▶ TASK REQUIREMENTS:
Two lines below mark the span: the one containing "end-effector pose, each" and the one containing "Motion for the". Set down both, plus every line between, exactly as they stand, and nothing else.

▶ PROVIDED MATERIAL:
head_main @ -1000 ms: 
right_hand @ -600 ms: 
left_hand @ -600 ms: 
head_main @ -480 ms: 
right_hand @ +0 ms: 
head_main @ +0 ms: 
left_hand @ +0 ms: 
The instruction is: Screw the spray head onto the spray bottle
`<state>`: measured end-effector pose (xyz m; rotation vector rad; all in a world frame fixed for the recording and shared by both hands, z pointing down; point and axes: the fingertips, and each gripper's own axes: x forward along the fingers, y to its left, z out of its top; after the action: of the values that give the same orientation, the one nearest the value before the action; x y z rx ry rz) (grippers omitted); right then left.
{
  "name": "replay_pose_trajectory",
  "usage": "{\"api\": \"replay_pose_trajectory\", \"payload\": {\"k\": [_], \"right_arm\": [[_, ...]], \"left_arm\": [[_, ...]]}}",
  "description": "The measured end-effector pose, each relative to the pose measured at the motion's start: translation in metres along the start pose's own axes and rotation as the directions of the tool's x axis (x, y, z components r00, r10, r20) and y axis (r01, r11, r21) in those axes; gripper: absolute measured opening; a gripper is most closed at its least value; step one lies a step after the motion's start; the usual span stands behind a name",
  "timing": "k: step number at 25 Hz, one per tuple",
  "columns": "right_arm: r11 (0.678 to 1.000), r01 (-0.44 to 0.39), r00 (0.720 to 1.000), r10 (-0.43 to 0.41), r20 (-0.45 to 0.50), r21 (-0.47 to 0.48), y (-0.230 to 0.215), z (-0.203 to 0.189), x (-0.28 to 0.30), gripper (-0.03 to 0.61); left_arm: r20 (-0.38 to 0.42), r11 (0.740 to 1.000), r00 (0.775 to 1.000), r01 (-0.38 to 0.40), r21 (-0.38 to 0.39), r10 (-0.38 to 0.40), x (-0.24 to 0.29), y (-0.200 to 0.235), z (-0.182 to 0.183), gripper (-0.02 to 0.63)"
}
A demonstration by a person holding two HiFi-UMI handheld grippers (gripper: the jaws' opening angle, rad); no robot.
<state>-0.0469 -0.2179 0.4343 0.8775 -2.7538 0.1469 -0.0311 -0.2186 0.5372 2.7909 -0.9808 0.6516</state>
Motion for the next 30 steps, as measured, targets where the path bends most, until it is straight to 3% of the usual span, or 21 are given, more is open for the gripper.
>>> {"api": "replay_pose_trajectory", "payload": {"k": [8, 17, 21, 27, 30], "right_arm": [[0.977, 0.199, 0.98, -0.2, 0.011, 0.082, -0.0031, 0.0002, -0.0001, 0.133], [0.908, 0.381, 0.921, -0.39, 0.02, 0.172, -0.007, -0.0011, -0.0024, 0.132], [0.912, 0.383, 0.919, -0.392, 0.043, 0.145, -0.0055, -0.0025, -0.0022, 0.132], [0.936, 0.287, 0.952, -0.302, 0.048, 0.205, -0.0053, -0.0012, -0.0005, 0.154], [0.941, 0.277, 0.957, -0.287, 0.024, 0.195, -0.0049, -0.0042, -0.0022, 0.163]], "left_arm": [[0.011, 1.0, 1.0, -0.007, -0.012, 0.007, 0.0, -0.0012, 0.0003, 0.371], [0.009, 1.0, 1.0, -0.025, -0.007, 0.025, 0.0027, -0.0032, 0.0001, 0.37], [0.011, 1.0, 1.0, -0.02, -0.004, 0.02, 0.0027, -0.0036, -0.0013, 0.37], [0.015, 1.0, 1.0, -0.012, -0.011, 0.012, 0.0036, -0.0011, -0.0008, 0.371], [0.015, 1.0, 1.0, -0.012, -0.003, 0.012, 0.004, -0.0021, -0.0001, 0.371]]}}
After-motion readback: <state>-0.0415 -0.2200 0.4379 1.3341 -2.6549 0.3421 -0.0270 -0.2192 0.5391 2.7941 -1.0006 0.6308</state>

▶ SOLUTION:
  "description": "The measured end-effector pose, each relative to the pose measured at the motion's start: translation in metres along the start pose's own axes and rotation as the directions of the tool's x axis (x, y, z components r00, r10, r20) and y axis (r01, r11, r21) in those axes; gripper: absolute measured opening; a gripper is most closed at its least value; step one lies a step after the motion's start; the usual span stands behind a name",
  "timing": "k: step number at 25 Hz, one per tuple",
  "columns": "right_arm: r11 (0.678 to 1.000), r01 (-0.44 to 0.39), r00 (0.720 to 1.000), r10 (-0.43 to 0.41), r20 (-0.45 to 0.50), r21 (-0.47 to 0.48), y (-0.230 to 0.215), z (-0.203 to 0.189), x (-0.28 to 0.30), gripper (-0.03 to 0.61); left_arm: r20 (-0.38 to 0.42), r11 (0.740 to 1.000), r00 (0.775 to 1.000), r01 (-0.38 to 0.40), r21 (-0.38 to 0.39), r10 (-0.38 to 0.40), x (-0.24 to 0.29), y (-0.200 to 0.235), z (-0.182 to 0.183), gripper (-0.02 to 0.63)"
}
A demonstration by a person holding two HiFi-UMI handheld grippers (gripper: the jaws' opening angle, rad); no robot.
<state>-0.0469 -0.2179 0.4343 0.8775 -2.7538 0.1469 -0.0311 -0.2186 0.5372 2.7909 -0.9808 0.6516</state>
Motion for the next 30 steps, as measured, targets where the path bends most, until it is straight to 3% of the usual span, or 21 are given, more is open for the gripper.

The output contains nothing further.